Puis, son regard tombant sur le blessé, il put à peine réprimer un tressaillement rapide.
– Ouais !... dit-il en aparté. Qu’est-ce que cela signifie ? Master Will ici... Will le policeman de Nelson’s Fountain ?
» Soupçonnerait il la vérité ?
» Dans tous les cas, jouons serré.
VIII
Policeman et bandit. – Le personnel de la caravane s’augmente d’un guide, d’un espion et d’un ennemi. – Le désert de Kalahari. – Tubercules alimentaires et melons d’eau. – Percussion appliquée à l’alimentation. – Bushmen et Bakalaharis. – Usage auquel on affecte dans le désert la panse du couagga. – La soif !... – Pronostics fâcheux tirés de la présence des gelinottes. – Quadrupèdes pouvant presque se passer de boire. – Inductions résultant de la vue d’une trace de rhinocéros. – Une citerne invisible dans le Kalahari. – De l’eau. – Source tarie. – Désastre.
L’agent de police et le faux missionnaire avaient, l’un et l’autre, trop d’intérêt à suivre les trois Européens, pour ne pas vivre en bonne intelligence et se comprendre à demi-mot.
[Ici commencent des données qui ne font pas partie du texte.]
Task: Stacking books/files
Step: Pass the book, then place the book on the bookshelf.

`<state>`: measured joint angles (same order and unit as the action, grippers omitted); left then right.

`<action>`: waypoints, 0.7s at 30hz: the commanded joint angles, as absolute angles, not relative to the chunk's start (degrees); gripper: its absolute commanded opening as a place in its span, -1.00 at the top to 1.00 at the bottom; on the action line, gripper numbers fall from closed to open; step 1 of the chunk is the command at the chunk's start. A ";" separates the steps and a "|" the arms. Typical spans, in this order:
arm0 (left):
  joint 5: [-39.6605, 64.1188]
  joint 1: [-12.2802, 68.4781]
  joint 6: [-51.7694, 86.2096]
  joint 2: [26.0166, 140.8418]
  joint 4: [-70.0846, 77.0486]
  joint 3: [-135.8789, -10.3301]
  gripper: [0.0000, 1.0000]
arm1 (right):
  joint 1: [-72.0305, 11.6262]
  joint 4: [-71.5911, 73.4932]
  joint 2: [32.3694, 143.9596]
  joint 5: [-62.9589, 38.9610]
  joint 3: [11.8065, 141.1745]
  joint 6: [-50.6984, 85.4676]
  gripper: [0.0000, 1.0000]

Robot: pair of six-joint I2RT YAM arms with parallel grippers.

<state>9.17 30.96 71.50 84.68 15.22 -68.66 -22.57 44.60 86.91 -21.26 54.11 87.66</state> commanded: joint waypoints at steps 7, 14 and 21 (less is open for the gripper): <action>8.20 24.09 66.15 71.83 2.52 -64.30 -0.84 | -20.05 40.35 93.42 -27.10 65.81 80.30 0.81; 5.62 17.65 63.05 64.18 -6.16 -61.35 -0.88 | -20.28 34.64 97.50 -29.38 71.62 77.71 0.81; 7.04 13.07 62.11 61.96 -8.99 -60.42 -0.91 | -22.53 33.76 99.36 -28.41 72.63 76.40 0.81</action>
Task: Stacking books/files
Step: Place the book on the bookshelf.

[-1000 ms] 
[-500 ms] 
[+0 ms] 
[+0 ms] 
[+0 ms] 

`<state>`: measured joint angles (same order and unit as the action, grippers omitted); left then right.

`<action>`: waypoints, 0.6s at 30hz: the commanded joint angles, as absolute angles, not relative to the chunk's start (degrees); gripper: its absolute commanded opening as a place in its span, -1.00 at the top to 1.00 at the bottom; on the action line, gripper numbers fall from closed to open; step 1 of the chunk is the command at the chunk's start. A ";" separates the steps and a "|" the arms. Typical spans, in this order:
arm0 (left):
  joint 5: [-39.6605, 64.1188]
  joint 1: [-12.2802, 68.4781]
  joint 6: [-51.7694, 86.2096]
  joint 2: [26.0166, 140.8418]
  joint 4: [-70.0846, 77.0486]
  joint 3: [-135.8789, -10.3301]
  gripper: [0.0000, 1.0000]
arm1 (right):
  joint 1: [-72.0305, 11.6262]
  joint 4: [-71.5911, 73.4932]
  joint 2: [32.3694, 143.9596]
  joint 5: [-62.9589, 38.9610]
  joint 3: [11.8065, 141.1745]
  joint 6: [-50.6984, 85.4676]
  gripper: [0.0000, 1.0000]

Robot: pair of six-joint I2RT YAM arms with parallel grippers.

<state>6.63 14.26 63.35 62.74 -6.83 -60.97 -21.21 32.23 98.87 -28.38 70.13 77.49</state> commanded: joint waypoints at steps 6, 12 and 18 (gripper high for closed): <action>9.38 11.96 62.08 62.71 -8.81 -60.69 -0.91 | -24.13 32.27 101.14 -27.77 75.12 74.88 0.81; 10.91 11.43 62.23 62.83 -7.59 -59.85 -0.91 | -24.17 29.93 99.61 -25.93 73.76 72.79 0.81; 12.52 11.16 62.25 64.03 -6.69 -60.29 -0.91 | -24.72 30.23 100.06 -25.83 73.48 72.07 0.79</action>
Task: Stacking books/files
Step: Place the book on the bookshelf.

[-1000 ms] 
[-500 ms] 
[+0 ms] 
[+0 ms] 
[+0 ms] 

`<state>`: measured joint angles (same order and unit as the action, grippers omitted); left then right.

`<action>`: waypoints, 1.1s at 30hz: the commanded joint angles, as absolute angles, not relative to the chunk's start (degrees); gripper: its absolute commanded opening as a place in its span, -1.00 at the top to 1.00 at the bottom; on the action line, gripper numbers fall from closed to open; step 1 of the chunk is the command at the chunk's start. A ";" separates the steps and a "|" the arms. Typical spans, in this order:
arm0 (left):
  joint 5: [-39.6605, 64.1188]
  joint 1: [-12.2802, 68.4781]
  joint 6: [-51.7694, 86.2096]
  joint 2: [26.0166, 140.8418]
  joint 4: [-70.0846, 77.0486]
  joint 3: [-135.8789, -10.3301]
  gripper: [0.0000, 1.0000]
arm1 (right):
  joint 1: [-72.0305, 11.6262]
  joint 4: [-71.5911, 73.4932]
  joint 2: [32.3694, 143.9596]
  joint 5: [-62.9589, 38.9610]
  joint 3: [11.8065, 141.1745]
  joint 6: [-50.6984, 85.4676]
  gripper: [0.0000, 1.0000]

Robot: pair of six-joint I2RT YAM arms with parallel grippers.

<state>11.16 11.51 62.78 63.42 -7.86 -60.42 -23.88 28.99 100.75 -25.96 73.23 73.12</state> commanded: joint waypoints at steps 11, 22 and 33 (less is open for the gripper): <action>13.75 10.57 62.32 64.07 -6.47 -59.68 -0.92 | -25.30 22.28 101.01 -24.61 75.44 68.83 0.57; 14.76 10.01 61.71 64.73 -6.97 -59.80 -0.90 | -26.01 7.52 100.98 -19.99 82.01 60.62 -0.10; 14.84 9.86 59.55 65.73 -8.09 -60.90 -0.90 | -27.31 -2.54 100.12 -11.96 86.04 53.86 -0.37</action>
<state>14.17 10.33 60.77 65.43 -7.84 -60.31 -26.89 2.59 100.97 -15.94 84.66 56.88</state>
Le Révérend – nous devons le désigner sous ce nom jusqu’à nouvel ordre – sut mettre à profit, avec une habileté diabolique l’absence de ses hôtes, partis à la recherche de l’éléphant blessé par Joseph. Il se fit câlin, naïf, persuasif, et roula comme un maquignon normand le policeman qui crut, sincèrement, avoir battu à plat le pauvre prédicant.